→ **PROBLEM TO WORK ON**
Return the listing exactly as it appears, but strip out the images.

START INFORMATION SUPPLIED

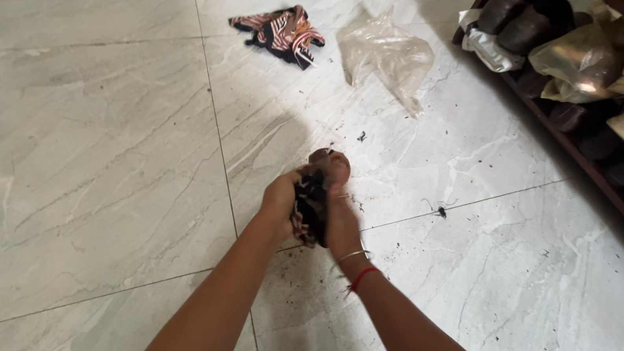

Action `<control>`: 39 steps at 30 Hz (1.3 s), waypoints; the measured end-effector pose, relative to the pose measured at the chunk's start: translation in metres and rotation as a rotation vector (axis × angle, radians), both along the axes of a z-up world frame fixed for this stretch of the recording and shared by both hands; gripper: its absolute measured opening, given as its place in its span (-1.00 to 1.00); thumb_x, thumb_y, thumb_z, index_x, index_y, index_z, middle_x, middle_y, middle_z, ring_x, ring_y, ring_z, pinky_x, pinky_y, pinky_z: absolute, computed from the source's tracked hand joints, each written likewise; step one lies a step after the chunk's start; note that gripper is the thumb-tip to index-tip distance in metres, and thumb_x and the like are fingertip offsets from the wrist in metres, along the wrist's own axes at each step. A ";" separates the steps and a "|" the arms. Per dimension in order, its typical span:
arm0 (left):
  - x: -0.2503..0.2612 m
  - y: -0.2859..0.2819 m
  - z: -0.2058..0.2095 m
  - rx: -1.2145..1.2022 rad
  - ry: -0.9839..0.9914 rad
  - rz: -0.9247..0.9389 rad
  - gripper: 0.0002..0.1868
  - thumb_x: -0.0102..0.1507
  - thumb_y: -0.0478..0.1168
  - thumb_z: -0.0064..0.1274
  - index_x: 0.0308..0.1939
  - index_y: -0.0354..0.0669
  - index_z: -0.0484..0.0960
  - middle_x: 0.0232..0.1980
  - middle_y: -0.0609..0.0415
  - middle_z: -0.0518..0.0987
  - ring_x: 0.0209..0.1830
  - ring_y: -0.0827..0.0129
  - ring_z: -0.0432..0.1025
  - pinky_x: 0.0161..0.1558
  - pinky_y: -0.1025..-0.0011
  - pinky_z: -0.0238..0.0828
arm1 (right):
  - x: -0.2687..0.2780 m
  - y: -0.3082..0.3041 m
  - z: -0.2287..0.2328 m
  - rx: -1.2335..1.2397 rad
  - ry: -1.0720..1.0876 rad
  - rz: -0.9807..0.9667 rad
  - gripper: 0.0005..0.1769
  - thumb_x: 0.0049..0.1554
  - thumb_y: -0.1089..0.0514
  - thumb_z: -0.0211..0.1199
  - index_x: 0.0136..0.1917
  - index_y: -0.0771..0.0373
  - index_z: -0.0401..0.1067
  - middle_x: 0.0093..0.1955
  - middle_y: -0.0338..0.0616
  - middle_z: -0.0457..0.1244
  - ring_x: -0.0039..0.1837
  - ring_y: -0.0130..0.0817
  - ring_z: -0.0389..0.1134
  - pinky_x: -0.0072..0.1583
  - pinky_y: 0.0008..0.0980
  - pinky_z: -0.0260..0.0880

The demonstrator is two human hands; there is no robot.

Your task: The person wipes a tiled floor with a cloth, gathering dark debris into a pile. They then use a plastic bag to scoop the debris and place the cloth inside the bag.

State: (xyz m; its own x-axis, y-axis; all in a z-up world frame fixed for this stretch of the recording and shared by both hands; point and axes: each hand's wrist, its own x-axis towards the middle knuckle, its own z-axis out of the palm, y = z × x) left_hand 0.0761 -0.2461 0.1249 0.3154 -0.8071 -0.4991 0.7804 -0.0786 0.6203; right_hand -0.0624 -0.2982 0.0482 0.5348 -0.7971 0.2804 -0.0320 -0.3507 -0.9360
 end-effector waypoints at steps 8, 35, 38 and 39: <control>0.010 0.020 0.035 0.056 -0.125 0.011 -0.65 0.34 -0.25 -0.28 -0.02 -0.40 0.57 -0.24 -0.06 0.61 -0.38 0.33 0.51 -0.30 0.35 0.54 | 0.000 -0.024 0.024 0.188 0.160 -0.389 -0.28 0.29 -0.29 -0.20 0.48 0.22 0.21 0.33 0.09 0.28 0.34 -0.12 0.29 0.36 -0.23 0.27; 0.125 0.028 0.076 0.206 -0.697 0.265 -0.42 0.17 -0.29 -0.04 0.32 -0.29 0.51 0.05 -0.15 0.60 -0.04 0.21 0.43 -0.05 0.30 0.38 | 0.079 -0.036 0.094 0.047 0.511 0.010 -0.74 0.09 0.25 0.32 0.09 0.21 0.58 -0.03 -0.07 0.47 -0.22 -0.26 0.51 -0.04 -0.28 0.55; 0.160 0.048 0.049 0.213 -0.634 0.333 -0.40 0.17 -0.32 -0.01 0.33 -0.34 0.51 0.08 -0.14 0.62 -0.03 0.23 0.46 -0.05 0.36 0.41 | 0.092 -0.032 0.075 -0.038 0.460 0.033 -0.74 0.08 0.24 0.32 0.07 0.20 0.60 0.00 -0.10 0.48 -0.07 -0.28 0.53 0.05 -0.33 0.54; 0.174 0.051 0.044 0.222 -0.623 0.359 -0.39 0.16 -0.32 -0.01 0.34 -0.30 0.50 0.10 -0.10 0.62 -0.01 0.26 0.49 -0.03 0.40 0.43 | 0.100 -0.033 0.071 -0.094 0.437 0.039 -0.73 0.06 0.23 0.34 0.07 0.19 0.62 0.00 -0.10 0.48 0.00 -0.31 0.53 0.10 -0.36 0.54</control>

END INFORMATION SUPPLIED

→ **TASK SOLUTION**
Action `<control>`: 39 steps at 30 Hz (1.3 s), waypoints; the measured end-effector pose, relative to the pose measured at the chunk's start: translation in metres and rotation as a rotation vector (axis × angle, radians), both along the axes of a z-up world frame fixed for this stretch of the recording and shared by both hands; gripper: its absolute measured opening, given as its place in its span (-1.00 to 1.00); thumb_x, thumb_y, thumb_z, index_x, index_y, index_z, middle_x, middle_y, middle_z, ring_x, ring_y, ring_z, pinky_x, pinky_y, pinky_z: absolute, computed from the source's tracked hand joints, each written likewise; step one lies a step after the chunk's start; note that gripper is the thumb-tip to index-tip distance in metres, and thumb_x and the like are fingertip offsets from the wrist in metres, along the wrist's own axes at each step. A ";" separates the steps and a "|" the arms. Per dimension in order, its typical span:
arm0 (left):
  - x: -0.2503..0.2612 m
  - y: -0.2859..0.2819 m
  - z: -0.2058..0.2095 m
  - rx: -1.2145..1.2022 rad
  - ry: -0.9839..0.9914 rad
  - rz: -0.9247..0.9389 rad
  - gripper: 0.0002..0.1868
  - thumb_x: -0.0102..0.1507
  - thumb_y: -0.0478..0.1168
  - thumb_z: -0.0064..0.1274
  - index_x: 0.0308..0.1939
  - index_y: -0.0354..0.0669
  - index_z: -0.0484..0.0960
  - middle_x: 0.0232..0.1980
  - middle_y: -0.0609..0.0415
  - middle_z: -0.0518..0.0987
  - ring_x: 0.0209..0.1830
  - ring_y: -0.0827..0.0129
  - ring_z: -0.0432..0.1025
  - pinky_x: 0.0161..0.1558
  - pinky_y: -0.1025..-0.0011
  - pinky_z: -0.0238..0.0828
arm1 (right):
  - x: -0.2687..0.2780 m
  - y: -0.3082..0.3041 m
  - z: -0.2287..0.2328 m
  - rx: -1.2335..1.2397 rad
  - ry: -1.0720..1.0876 rad
  - rz: -0.9807..0.9667 rad
  - gripper: 0.0005..0.1769
  - thumb_x: 0.0049..0.1554
  - thumb_y: -0.1089..0.0514
  - thumb_z: -0.0211..0.1199
  - index_x: 0.0136..0.1917
  - index_y: -0.0771..0.0373
  - index_z: -0.0401..0.1067
  - middle_x: 0.0093..0.1955
  - middle_y: -0.0338..0.0616
  - middle_z: -0.0457..0.1244
  - ring_x: -0.0039..0.1837
  - ring_y: -0.0130..0.0817
  - ring_z: -0.0389..0.1134
  - pinky_x: -0.0072..0.1583
  - pinky_y: 0.0008..0.0980
  - pinky_z: -0.0260..0.0880

The demonstrator is two human hands; there is no robot.

Your task: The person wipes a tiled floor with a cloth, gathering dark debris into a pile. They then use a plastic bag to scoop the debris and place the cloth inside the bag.

State: (xyz m; its own x-axis, y-axis; all in a z-up world frame fixed for this stretch of the recording and shared by both hands; point and axes: each hand's wrist, its own x-axis towards the middle knuckle, its own z-axis out of the palm, y = z × x) left_hand 0.0761 -0.2461 0.1249 0.3154 -0.8071 -0.4991 0.7804 -0.0786 0.6203; right_hand -0.0624 -0.2982 0.0482 0.5348 -0.7971 0.2804 -0.0320 -0.3507 -0.9360
 end-effector waypoints at steps 8, 35, 38 and 39: <control>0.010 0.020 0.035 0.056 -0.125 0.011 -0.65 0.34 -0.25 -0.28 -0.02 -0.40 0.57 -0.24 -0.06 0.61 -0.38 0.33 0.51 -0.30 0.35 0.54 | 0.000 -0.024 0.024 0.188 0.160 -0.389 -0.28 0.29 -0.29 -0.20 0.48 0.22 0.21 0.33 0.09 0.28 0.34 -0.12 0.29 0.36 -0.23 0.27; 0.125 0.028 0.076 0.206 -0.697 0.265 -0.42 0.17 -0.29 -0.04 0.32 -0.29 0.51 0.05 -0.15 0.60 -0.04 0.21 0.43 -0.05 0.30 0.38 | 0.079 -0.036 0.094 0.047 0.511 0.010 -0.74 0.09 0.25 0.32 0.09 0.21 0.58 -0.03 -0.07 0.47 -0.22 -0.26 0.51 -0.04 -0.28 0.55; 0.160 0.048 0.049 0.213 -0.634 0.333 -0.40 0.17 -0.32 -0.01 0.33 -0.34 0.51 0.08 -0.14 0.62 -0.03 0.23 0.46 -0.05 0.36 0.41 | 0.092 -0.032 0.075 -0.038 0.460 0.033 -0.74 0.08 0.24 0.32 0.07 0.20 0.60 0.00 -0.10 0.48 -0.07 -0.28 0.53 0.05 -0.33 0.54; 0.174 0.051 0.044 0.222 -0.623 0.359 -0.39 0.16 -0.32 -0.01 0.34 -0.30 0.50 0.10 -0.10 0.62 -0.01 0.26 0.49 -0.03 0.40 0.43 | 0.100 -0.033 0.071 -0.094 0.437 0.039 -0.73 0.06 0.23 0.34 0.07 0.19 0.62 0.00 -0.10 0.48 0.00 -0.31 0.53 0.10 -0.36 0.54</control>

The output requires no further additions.